Dawn Martin Lundy: On the Power of Forgetting and Her New Collection ‘Life in a Box is a Pretty Life’

Author: Candice Iloh

May 25, 2015

“What I believe in is forgetting; it’s transformative, if not reformative, power. What does it mean to truly leave something behind? To excise a happening from not only your thoughts, but also from your body?”

Discovering Dawn Martin Lundy’s writing is like being reintroduced to poetry altogether. You are not sure how to feel. You are not sure what to think. You are prompted to forget everything you thought you once knew about what it means to write a poem because none of it seems to really matter anymore—and that is the point. But don’t mistake the word “discovery” for the idea that this Hartford, Connecticut native is new to any of this. It takes skill to create this grade of thought-provoking madness on a page. Dawn Lundy is the author of three full-length collections of poetry—two of which received prestigious poetry prizes, including the Nightboat Books Prize for Discipline (2011) and the Cave Canem Poetry Prize for A Gathering of Matter/A Matter of Gathering (2007).

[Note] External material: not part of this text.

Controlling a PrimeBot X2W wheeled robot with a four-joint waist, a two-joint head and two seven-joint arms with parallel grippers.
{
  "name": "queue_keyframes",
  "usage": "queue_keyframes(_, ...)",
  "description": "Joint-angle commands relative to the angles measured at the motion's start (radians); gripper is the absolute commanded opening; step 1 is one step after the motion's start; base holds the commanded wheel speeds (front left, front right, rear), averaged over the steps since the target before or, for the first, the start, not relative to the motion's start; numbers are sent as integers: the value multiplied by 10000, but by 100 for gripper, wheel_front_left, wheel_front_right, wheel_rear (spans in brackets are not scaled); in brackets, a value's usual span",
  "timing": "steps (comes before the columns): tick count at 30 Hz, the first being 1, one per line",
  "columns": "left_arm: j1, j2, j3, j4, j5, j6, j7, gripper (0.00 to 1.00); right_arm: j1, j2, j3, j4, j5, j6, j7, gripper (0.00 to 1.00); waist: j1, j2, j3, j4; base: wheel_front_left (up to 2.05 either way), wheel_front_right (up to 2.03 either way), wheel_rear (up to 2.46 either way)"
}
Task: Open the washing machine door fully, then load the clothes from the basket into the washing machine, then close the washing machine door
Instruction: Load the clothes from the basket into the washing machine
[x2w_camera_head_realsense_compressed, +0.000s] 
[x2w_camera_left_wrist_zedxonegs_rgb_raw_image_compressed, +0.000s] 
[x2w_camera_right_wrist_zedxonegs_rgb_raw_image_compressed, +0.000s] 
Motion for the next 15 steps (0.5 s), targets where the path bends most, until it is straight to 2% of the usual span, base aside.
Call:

Her latest collection, Life in a Box is a Pretty Life, is an intentional rebellion against rules, labels and constructs built to encapsulate voice and the written word. It is a literary resistance to the often-romanticized emotions of marginalized identity, and its poetry brings you up close but doesn’t allow you the luxury of comfort.

You open Life in a Box is a Pretty Life with a quote by Kara Walker stating, “What strikes me is how easy it is to commit atrocities.” This theme seems to unravel itself and continue throughout the entire book. How do you think other artists influence the conviction behind your work?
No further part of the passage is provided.